I wish I could start this blog with all hearts, flowers and kumbaya feelings about the COVID-19 pandemic and subsequent lockdown… But I cannot! When things first started going south in March, I remained optimistic. I never ever dreamed life and America would completely halt. At first, I welcomed the order to shelter in place. My husband was unofficially (because the hospital didn’t have tests) diagnosed with Coronavirus just one day after we were forced to stay home. He stayed in our basement for two weeks and quarantined from the rest of our nuclear family. I did my best to take good care of him: I served him food and drinks several times a day, washed his clothes, sheets and bedding, prayed often that he would be OK and the rest of us in the home would be spared from the dreaded virus. During this time, all I thought about was being thankful that we were safe and asking God to please let this all pass soon. Worrying about toilet paper and paper towel shortages was the last of my concerns at that point. After 10 straight days with a fever, my husband was on the road to recovery. But our country was far from recovery. But still, for a while after my husband recovered, I welcomed the chance to slow down.
You see, I am a woman in my mid-40s… Oh dear, I don’t like writing or even thinking that’s what I am. I have three kids who are 16, 12 and 10. My husband is a consultant who travels every week while I manage the kids, my career and anything else life throws at us. Basically, I run around like a LUNATIC trying to make sure my kids don’t miss a practice, game, social event, school, a meal, a party, a play date, a doctor’s appointment. To most moms with three kids, this is the norm. Well, for me add trying to maintain some sort of career, be mindful of spending, wanting to look cute and put together AT ALL TIMES, not dare miss a gym session, weekly blowouts and manicures, acupuncture appointments, staying “in-the-know” on all pop culture and current events, being sure I have plans for Saturday nights (cute outfit a must) with the hubby who is only home on the weekends and being on time to Sunday mass with the family after (shamefully) typically too many cocktails on Saturday night… Hence why I welcomed the slow-down from this life I have created.

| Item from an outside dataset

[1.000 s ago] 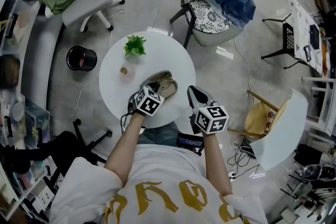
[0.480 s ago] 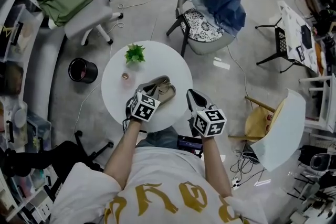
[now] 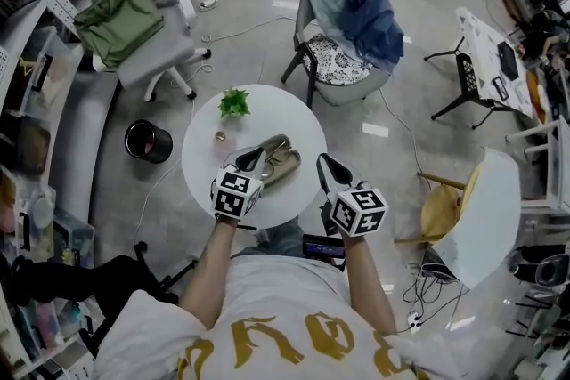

During the first months, I spent a lot of my new-found free time reading things I never had the time to dedicate to. I loved drinking my morning coffee in peace without rushing, throwing in one of the never-ending loads of laundry mid-day (I am convinced my laundry makes babies in the laundry basket), cooking for my kids with plenty of time for clean-up and no stress of what and where I had to rush to next. TIME was a coveted word in my personal vocabulary -- and suddenly I had more time than I ever thought possible. This feeling of enjoying my time stuck with me for quite a while.
I always like to look put-together -- and that was still true even as the world around me was falling apart. I still wanted to take some of my time to make sure I looked good. I have long believed, “If you feel good, you do good.” Every morning during the pandemic, despite having nowhere to go, I would still wake up, clean myself up and sit at my vanity to put on make-up. Next I would ask myself, “What should I wear today?” Ha, funny self-proposed question given the circumstances. Before the pandemic, I would usually wake up and get dressed in my gym clothes with the plan to kill it at the gym after getting the kids off to school. These days, being comfortable, feeling good and looking cute on the off chance my husband might notice seem to be a priority for my personal well-being. I decided that my gym clothes with stretch aren’t the best daily option because of the spandex, the clothes grow with me, and during lockdown the kitchen and I have developed a whole new intimate relationship. No place to go, constant fear and unrest. The news and social media only bring me down and make me think of “What if’s?” and not even knowing who and what to trust anymore.
I decided to focus on what I could take into my own hands during this terrible crisis. A few things came to mind: Focus on the things that I love! You can only experience abundance when you are feeling abundant. I know it sounds nuts, but it is true. Everything is energy, and the more I find myself focusing on lack, the more lack I am creating around me. As I lacked being able to go out and do what I wanted, I still worked to create an abundant, positive energy. I also decided to chase to legit CHASE the fun! I vowed to sing, dance walk, joke, spend time with my kids and socialize more with the goal of just having fun. Lastly, through all of this, I decided to make feeling good a priority. I realize that I can be so discipled about organizing, taking care of my kids, cooking, working out, career, my marriage, looking good etc. But I also need to be devoted to my feelings, too. So now every day I think to myself, “Self, what is going to make you feel good?” And then I say, “Go do it, Francis Alpha Woman!”. My morning and evening mantra, “I decided everything is possible and success is inevitable".